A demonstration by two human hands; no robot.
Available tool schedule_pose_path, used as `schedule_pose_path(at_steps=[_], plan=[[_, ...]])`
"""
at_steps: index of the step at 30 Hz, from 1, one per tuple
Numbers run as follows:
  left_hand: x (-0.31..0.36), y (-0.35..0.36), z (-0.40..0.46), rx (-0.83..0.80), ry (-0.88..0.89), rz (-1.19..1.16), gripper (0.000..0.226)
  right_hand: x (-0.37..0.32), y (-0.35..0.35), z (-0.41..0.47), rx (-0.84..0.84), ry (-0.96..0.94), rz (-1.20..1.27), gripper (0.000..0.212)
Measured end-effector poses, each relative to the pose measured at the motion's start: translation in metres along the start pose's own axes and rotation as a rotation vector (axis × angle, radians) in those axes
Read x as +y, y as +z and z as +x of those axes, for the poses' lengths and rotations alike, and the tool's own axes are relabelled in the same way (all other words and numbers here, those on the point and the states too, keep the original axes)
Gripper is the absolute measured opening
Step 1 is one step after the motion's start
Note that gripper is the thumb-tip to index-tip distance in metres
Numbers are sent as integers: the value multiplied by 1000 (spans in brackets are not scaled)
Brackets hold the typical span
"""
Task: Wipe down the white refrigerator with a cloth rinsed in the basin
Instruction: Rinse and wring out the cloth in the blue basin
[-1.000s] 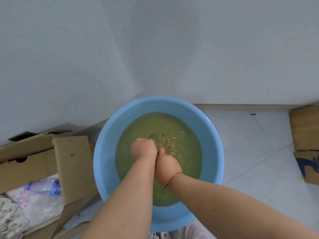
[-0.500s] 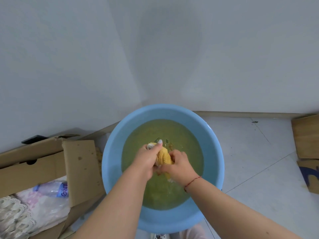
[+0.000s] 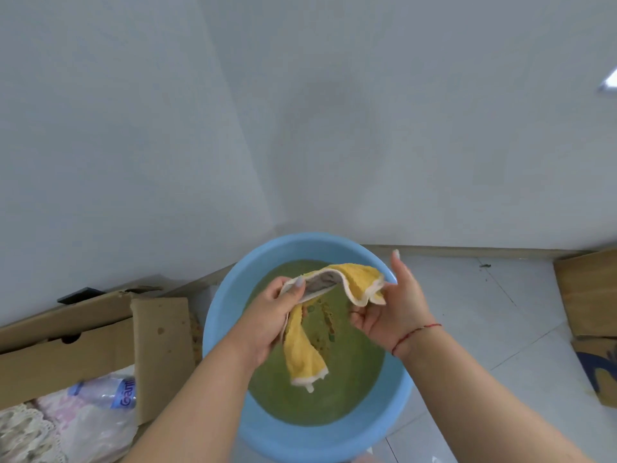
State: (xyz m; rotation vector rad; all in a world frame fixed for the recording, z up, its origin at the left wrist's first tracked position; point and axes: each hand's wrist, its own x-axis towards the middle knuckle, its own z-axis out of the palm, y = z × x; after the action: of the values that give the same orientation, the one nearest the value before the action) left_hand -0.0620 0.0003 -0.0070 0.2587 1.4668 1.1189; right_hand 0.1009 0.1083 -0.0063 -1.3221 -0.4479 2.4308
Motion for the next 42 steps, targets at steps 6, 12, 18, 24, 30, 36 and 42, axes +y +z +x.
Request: schedule_pose_path(at_steps=[6,12,18,24,30,36,42], plan=[[7,10,-24,-6,23,-85,35,17,9,-13,-135,-90,-33,67],[2,14,-50,29,21,171,27,36,29,-31,1,-263,-277,14],[12,15,-76,-1,307,270,34,45,30,-58,5,-384,-628,11],[29,23,-91,123,421,310,15,46,34,-82,65,-611,-774,50],[37,33,-109,19,402,373,26,41,45,-109,143,-780,-1000,14],[45,42,-117,-13,285,106,13,43,58,-132,-29,-779,-769,27],[58,31,-123,-263,192,-9,53,27,55,-139,46,-791,-605,3]])
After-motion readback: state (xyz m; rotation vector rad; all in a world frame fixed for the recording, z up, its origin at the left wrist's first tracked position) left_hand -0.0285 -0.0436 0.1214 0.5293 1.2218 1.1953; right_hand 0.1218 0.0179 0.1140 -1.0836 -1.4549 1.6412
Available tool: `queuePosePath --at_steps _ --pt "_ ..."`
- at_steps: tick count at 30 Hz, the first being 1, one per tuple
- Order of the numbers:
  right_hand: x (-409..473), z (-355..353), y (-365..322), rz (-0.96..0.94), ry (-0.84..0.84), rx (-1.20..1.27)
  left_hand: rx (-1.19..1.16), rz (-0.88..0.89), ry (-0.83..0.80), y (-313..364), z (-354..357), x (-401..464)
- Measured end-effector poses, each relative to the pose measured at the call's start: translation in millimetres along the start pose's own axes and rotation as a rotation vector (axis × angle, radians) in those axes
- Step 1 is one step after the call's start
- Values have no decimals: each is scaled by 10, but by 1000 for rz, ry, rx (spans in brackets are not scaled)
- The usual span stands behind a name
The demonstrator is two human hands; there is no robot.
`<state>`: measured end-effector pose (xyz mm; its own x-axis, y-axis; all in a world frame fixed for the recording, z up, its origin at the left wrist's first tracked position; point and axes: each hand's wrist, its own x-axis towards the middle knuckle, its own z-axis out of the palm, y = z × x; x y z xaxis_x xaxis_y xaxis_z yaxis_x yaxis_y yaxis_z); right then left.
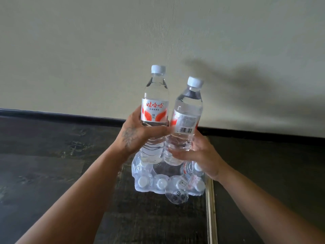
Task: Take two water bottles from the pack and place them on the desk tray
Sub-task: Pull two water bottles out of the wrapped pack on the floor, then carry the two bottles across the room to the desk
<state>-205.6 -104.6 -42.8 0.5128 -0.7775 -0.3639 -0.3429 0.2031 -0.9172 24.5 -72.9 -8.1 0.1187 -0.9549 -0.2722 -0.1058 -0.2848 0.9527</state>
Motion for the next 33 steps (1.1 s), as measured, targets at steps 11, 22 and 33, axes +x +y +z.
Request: queuePosePath --at_steps 11,22,33 --pt "-321 44 -345 -71 -17 182 -200 -50 33 333 6 -390" --pt "-1308 -241 -1688 118 -179 195 -281 -236 77 1568 -147 -1426" --pt "-2600 12 -3773 233 -428 191 -404 -299 348 3351 -616 -3313"
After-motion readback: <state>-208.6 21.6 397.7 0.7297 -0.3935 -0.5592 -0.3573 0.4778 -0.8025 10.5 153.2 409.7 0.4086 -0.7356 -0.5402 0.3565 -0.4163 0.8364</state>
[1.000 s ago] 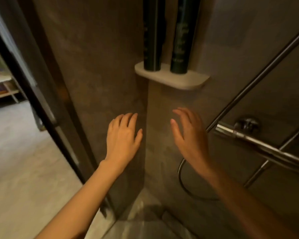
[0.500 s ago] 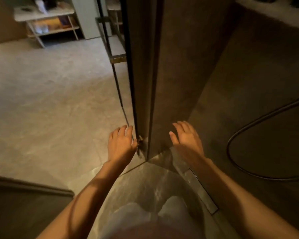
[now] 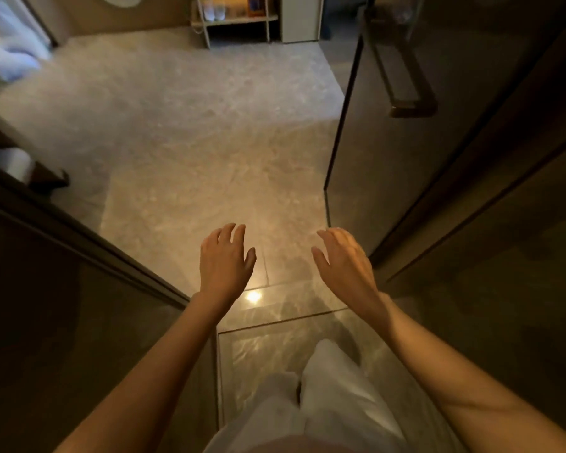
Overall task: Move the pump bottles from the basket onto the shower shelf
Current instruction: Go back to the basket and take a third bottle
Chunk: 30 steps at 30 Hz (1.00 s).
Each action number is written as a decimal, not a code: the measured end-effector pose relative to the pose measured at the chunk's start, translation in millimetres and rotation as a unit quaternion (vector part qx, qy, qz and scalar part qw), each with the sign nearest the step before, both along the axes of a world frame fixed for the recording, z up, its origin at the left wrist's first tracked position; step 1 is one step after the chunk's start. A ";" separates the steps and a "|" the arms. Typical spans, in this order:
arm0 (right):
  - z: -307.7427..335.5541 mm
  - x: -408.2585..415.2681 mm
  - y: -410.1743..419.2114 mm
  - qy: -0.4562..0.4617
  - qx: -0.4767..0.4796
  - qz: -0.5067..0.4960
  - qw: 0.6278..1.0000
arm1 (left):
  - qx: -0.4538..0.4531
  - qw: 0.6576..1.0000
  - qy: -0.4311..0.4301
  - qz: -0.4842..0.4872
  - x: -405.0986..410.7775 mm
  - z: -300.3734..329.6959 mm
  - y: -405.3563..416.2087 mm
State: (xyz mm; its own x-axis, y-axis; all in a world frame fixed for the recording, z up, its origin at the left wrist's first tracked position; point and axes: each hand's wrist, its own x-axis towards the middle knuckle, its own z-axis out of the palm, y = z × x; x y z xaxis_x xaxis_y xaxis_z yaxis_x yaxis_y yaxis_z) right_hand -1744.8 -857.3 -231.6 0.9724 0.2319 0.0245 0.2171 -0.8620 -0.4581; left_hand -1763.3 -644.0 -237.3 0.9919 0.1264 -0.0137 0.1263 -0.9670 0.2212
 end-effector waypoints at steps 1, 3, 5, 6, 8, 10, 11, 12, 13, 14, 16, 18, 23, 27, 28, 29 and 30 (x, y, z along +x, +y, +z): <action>0.8 10.8 8.1 -0.004 -0.001 0.013 1.000 | 0.001 1.000 -0.004 0.005 7.3 -0.4 7.4; 2.7 39.3 22.8 -0.006 -0.006 0.031 0.999 | 0.005 1.000 -0.009 0.015 26.1 -0.7 20.6; 3.0 72.0 38.4 -0.008 -0.015 0.045 0.999 | 0.007 1.000 -0.014 0.026 48.2 -1.0 32.9; 1.8 89.7 46.9 -0.010 -0.024 0.055 0.998 | 0.011 0.999 -0.015 0.033 60.1 -1.4 39.1; -3.8 126.6 64.7 -0.007 -0.040 0.073 0.997 | 0.014 0.999 -0.013 0.049 86.0 -3.2 51.5; -10.2 166.6 83.9 0.010 -0.042 0.085 0.995 | 0.015 0.998 -0.011 0.064 117.4 -6.0 65.8; -12.6 187.6 93.8 0.015 -0.042 0.093 0.995 | 0.017 0.997 -0.009 0.072 135.6 -6.5 73.9; -14.0 209.0 103.3 0.013 -0.041 0.104 0.994 | 0.020 0.997 -0.008 0.080 155.7 -5.6 81.9; -13.8 230.8 111.9 0.011 -0.040 0.116 0.992 | 0.020 0.996 -0.004 0.091 176.8 -2.9 89.4; -11.8 253.6 120.0 0.009 -0.038 0.126 0.991 | 0.021 0.994 -0.002 0.103 198.6 1.5 96.1; -2.6 298.7 135.3 0.009 -0.031 0.137 0.990 | 0.021 0.992 -0.005 0.121 241.6 14.0 109.2; 8.3 341.6 150.3 0.005 -0.028 0.150 0.988 | 0.020 0.990 -0.014 0.138 281.1 27.0 122.5; 21.9 431.5 191.7 -0.002 -0.033 0.193 0.981 | 0.022 0.982 -0.005 0.187 349.9 38.4 155.3; 16.8 484.8 232.4 0.009 -0.041 0.231 0.972 | 0.016 0.975 0.012 0.221 387.4 31.9 187.1; 16.7 497.9 245.1 0.011 -0.043 0.236 0.971 | 0.014 0.974 0.015 0.227 397.0 31.2 197.7; 16.2 510.7 258.6 0.011 -0.044 0.243 0.969 | 0.014 0.973 0.020 0.231 406.9 30.1 208.7; 14.9 524.1 272.9 0.008 -0.045 0.251 0.967 | 0.015 0.972 0.023 0.232 417.9 27.7 220.9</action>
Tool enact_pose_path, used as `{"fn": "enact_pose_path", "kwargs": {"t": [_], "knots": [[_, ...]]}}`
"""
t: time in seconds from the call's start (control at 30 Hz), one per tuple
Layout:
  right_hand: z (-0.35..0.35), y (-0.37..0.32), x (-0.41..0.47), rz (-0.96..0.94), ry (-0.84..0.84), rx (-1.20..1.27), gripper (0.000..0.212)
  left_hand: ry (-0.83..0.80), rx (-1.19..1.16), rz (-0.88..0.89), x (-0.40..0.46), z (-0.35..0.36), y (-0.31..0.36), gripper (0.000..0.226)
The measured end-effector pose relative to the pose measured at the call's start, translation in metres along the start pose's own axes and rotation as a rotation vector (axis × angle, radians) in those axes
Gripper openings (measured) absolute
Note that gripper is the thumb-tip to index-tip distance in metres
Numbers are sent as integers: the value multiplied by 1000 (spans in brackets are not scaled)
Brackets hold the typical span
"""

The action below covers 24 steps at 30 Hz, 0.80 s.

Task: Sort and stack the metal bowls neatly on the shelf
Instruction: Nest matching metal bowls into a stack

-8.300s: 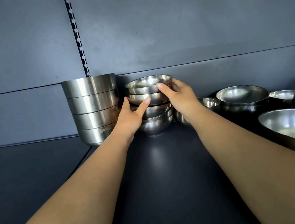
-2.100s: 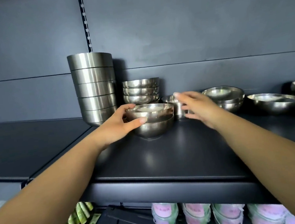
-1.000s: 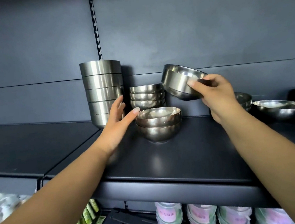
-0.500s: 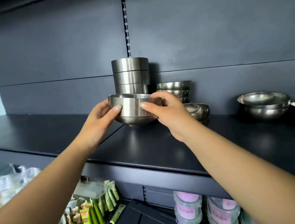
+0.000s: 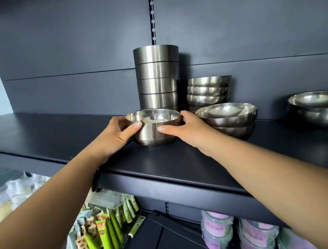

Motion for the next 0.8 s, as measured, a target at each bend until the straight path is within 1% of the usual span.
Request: {"fn": "enact_pose_path", "kwargs": {"t": [0.07,0.1,0.17,0.2,0.27,0.3,0.37,0.47,0.53,0.57,0.63,0.67,0.7,0.73,0.8], "knots": [[-1,1,3,-20,-8,-61,57,0,12,-15,4,2,-3,53],[-1,2,5,-27,-17,-81,66,-2,20,-17,5,3,-4,52],[-2,4,7,-25,-18,-125,84,-4,4,-23,7,5,-6,60],[-3,5,9,-23,-19,-141,84,-4,-14,-31,7,5,-8,67],[-3,7,12,-24,-30,-159,64,-3,-51,-42,8,4,-8,78],[-2,7,13,-25,-36,-162,62,0,-66,-45,8,3,-9,79],[-3,8,12,-14,-46,-177,65,-3,-74,-56,8,2,-10,83],[-11,9,9,-6,-28,-208,77,-10,-46,-59,5,2,-11,86],[-15,6,2,-15,-37,-232,79,53,-14,-48,4,-5,-10,87],[-18,5,-1,-25,-44,-247,77,121,30,-22,3,-12,-8,84],[-31,-1,-12,-59,-26,-284,72,254,101,85,-6,-27,9,77],[-41,-5,-18,-64,-5,-297,67,287,118,152,-13,-29,22,74],[-51,-7,-22,-61,15,-299,59,287,144,234,-22,-27,38,71],[-60,-8,-26,-58,24,-297,46,262,193,336,-32,-20,57,68],[-77,-6,-34,-49,25,-311,23,163,307,532,-52,4,90,56]]}}
Point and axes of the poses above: each hand's wrist, its own x-axis towards the middle knuckle, its own z-axis out of the palm, y = z × x, the point moved 10 cm from there along x, towards the middle knuckle, and after that the axes turned 12 degrees about y, right-handed, at the moved point
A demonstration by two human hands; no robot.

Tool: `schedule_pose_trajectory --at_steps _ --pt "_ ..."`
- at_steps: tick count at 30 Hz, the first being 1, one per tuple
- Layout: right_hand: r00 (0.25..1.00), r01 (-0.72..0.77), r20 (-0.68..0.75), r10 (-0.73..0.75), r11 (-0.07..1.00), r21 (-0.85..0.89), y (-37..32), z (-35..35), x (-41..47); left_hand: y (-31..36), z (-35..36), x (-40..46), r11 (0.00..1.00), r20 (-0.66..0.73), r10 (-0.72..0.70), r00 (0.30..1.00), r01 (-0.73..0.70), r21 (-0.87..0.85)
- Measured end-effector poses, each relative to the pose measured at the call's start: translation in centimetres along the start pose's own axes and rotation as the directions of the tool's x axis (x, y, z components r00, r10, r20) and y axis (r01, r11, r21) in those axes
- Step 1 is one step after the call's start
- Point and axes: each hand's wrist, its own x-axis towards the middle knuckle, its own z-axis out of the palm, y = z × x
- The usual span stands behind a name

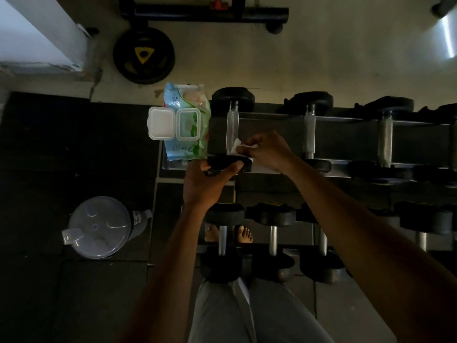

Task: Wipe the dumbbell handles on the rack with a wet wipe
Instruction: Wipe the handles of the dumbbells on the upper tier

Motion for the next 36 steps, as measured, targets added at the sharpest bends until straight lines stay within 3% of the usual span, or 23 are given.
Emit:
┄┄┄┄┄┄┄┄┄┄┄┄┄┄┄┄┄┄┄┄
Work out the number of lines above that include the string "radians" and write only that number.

# Answer for this exercise
3